15.11A new independent quasi-judicial panel or trusts ombudsman would have some advantages over the Public Trust. They could provide a high degree of independence and expertise, and would be well suited to the role. However, for the same reasons that we have not pursued these options after giving them consideration earlier in the review, we cannot recommend them at this stage. We consider that the costs are currently prohibitive. If in future there is appetite for the establishment of a new body, we suggest that these options should be considered further. The option of a new independent dispute resolution body or decision-maker was discussed in the Fifth Issues Paper and the Preferred Approach Paper.305

Reasons for recommendationTop

15.12We are convinced that it is necessary to have a neutral fiduciary power holder available under the new Trusts Act. Currently the Public Trust fills this role, and we are proposing an expanded role for it. It would be possible to create an alternative body, such as an independent panel, to carry out the proposed roles. However, we think it is unlikely that the Government would choose to fund a new body, and a better option is to utilise the body that currently holds this position.

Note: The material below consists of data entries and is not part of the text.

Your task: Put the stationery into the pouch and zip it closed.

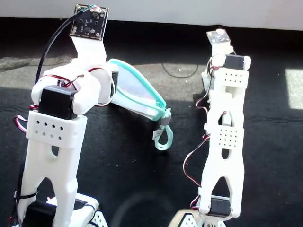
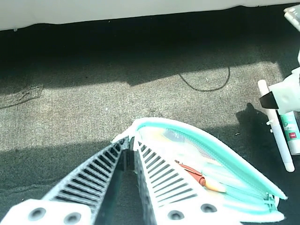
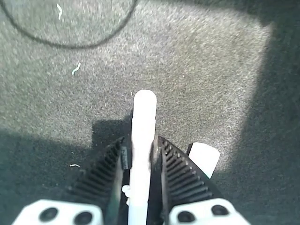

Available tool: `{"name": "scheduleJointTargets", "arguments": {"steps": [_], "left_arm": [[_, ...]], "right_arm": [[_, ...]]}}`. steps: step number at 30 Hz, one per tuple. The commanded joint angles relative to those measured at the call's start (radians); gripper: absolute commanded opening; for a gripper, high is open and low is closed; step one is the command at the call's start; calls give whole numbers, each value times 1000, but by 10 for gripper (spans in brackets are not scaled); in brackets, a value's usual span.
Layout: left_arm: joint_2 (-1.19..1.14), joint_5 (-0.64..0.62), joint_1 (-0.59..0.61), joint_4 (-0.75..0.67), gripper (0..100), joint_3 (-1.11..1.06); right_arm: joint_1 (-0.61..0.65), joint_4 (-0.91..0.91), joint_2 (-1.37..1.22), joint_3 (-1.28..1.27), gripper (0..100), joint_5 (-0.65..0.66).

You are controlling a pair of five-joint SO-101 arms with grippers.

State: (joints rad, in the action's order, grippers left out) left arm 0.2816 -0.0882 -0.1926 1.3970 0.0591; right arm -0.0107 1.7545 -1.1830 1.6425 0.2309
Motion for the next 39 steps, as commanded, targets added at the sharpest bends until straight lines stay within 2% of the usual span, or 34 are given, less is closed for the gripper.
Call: {"name": "scheduleJointTargets", "arguments": {"steps": [1, 7, 10, 15, 20, 28, 37, 39], "left_arm": [[-19, 9, -2, 2, 10, -35], [-19, 9, -2, 3, 10, -35], [-19, 9, -2, 3, 10, -35], [-19, 9, -2, 3, 10, -35], [-19, 9, -4, 0, 10, -35], [-19, 9, -4, 0, 10, -35], [-19, 0, -2, 0, 9, -35], [-19, -35, -2, 0, 9, -31]], "right_arm": [[13, 13, 254, 41, 5, -77], [51, 13, 621, -272, 5, -89], [81, 10, 860, -489, 5, -149], [200, -10, 1210, -754, 5, -256], [363, -145, 1399, -842, 5, -379], [579, -354, 1480, -852, 5, -402], [595, -473, 1333, -852, 5, -402], [593, -489, 1293, -852, 5, -400]]}}
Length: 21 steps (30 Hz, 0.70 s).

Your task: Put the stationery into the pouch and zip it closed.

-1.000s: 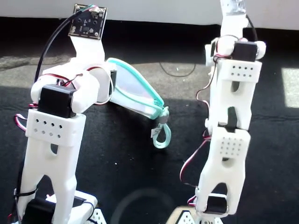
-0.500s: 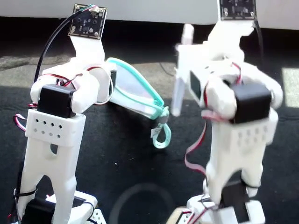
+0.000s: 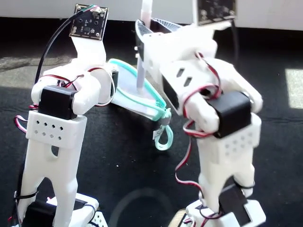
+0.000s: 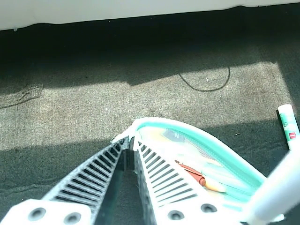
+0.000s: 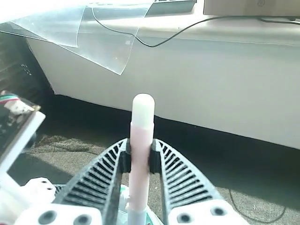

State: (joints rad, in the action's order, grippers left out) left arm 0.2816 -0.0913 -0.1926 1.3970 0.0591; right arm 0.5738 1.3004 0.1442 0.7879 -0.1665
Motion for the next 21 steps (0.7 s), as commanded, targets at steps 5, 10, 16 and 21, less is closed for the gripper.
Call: {"name": "scheduleJointTargets", "arguments": {"steps": [5, 10, 16, 21], "left_arm": [[-39, -57, -4, -17, 9, -22], [-196, -58, 28, -28, 9, 54], [-404, -58, 104, 46, 9, 329], [-555, -58, 111, 149, 9, 555]], "right_arm": [[5, -102, -136, 2, 5, -2], [-10, -156, -228, 2, 5, 49], [-38, -163, -288, 2, 5, 130], [-38, -134, -286, 12, 5, 132]]}}
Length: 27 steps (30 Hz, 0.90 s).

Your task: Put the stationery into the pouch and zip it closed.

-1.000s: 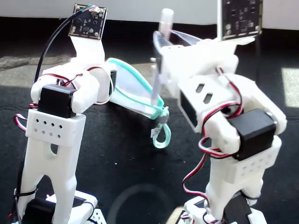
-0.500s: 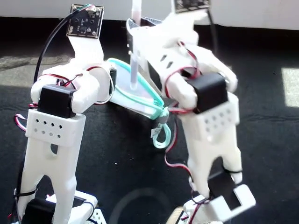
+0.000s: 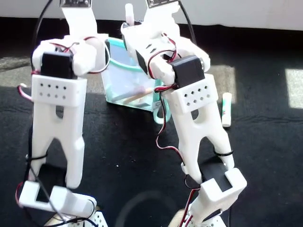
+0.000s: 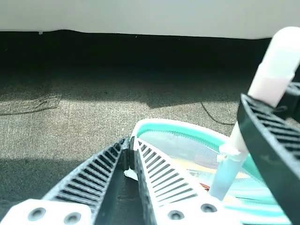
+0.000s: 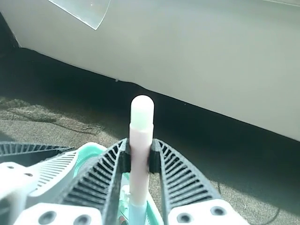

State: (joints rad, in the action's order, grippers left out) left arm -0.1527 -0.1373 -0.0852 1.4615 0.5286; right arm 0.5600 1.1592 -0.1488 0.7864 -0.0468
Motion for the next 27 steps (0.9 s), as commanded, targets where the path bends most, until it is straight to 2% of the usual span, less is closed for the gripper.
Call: {"name": "scheduleJointTargets", "arguments": {"steps": [1, 7, 16, 20, 24, 27], "left_arm": [[-150, -12, 4, 104, 9, 122], [-282, -12, 1, 176, 9, 272], [-348, -12, -2, 199, 9, 352], [-348, -12, -1, 199, 9, 351], [-349, -12, 4, 201, 9, 348], [-349, -12, 4, 216, 9, 352]], "right_arm": [[-24, 13, 7, 13, 5, 12], [-25, 18, -5, 2, 5, 12], [-48, -114, -111, 2, 5, 6], [-42, -45, -130, 4, 5, -3], [-50, 65, -122, 13, 5, -137], [-58, 127, -76, 5, 5, -172]]}}
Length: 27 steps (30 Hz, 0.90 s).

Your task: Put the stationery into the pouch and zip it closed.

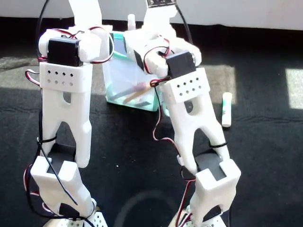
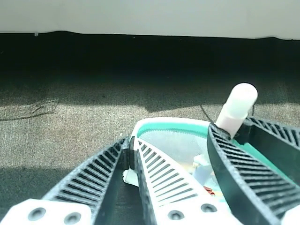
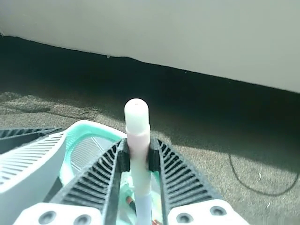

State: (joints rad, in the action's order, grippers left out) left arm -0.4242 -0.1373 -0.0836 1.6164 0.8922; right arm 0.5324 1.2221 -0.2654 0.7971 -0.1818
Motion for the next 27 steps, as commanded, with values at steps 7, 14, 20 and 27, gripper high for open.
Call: {"name": "scheduleJointTargets", "arguments": {"steps": [7, 14, 20, 27], "left_arm": [[-77, -12, -4, 64, 9, -12], [-77, -12, -4, 66, 9, -16], [-77, -12, -4, 66, 9, -16], [-77, -12, 1, 68, 9, -16]], "right_arm": [[-30, 148, 104, -8, 5, -35], [10, 125, 179, -4, 5, -23], [85, 114, 237, -7, 5, 118], [101, 113, 206, -82, 5, 146]]}}
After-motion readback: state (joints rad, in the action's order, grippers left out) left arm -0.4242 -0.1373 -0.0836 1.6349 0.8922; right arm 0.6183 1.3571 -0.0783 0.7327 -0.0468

15.13The Public Trust is in the unique position of being a trustee company that is a Crown entity. It is, therefore, subject to public accountability and control in a way that other trustee companies are not. The Public Trust has a long history of carrying out trusteeships and supervisory roles in relation to trusts. It has the structures and expertise in place to handle the new roles. The new roles that we recommend the Public Trust fill are a significant aspect of the package of law reform put forward in this Report, as they provide an alternative to a costly court application in situations where there are mechanical difficulties that need resolving. Our view is that the Public Trust is the best option for carrying out the new roles.

299For instance, Insolvency Act 2006, ss 273, 283−289, 385 and 387; Protection of Personal and Property Rights Act 1988, ss 37, 39, 46, 91 and sch 2; Property Law Act 2007, ss 109 and 112; Public Works Act 1981, ss 81 and 96−98; Life Insurance Act 1908, s 69; Administration Act 1969, s 19.
300Trustee Act 1956, s 46(4).
301Trustee (Public Trust) Amendment Act 2013, s 4. We understand that this amendment will no longer be required and will be repealed once the Financial Markets Conduct Bill 2011 (342-3) is in force as that legislation will provide an alternative process for replacing a securities trustee.
302Ministry of Justice Regulatory Impact Statement: Trustee Amendment Act (8 May 2013).
303For instance, Property Law Act 2007, s 112.
304The Treasury Guidelines for Setting Charges in the Public Section (December 2002).
305Preferred Approach Paper, above n 298, at ch 13; Law Commission Court Jurisdiction, Trading Trusts and Other Issues: Review of the Law of Trusts – Fifth Issues Paper (NZLC IP28, 2011) at ch 4.